**Work required:** Print out the full material below, exact in every line, with no images included.

**Supplied information:**
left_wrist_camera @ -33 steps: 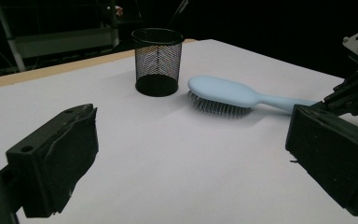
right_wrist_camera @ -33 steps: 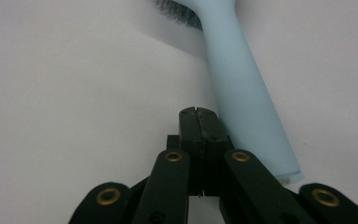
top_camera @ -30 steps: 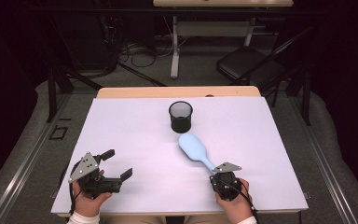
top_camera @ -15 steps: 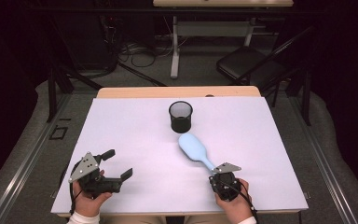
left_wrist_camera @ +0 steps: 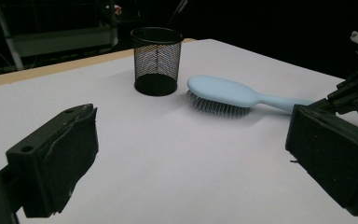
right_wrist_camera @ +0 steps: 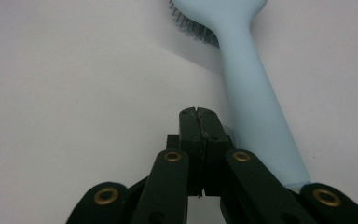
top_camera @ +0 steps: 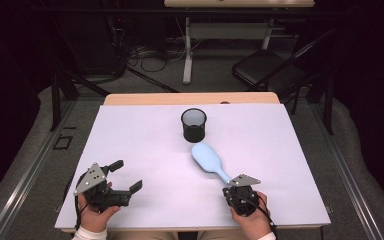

**Reply:**
left_wrist_camera @ -33 steps: 
right_wrist_camera @ -33 steps: 
top_camera @ -30 steps: 
top_camera @ -15 steps: 
left_wrist_camera @ +0 steps: 
right_wrist_camera @ +0 steps: 
top_camera @ +0 steps: 

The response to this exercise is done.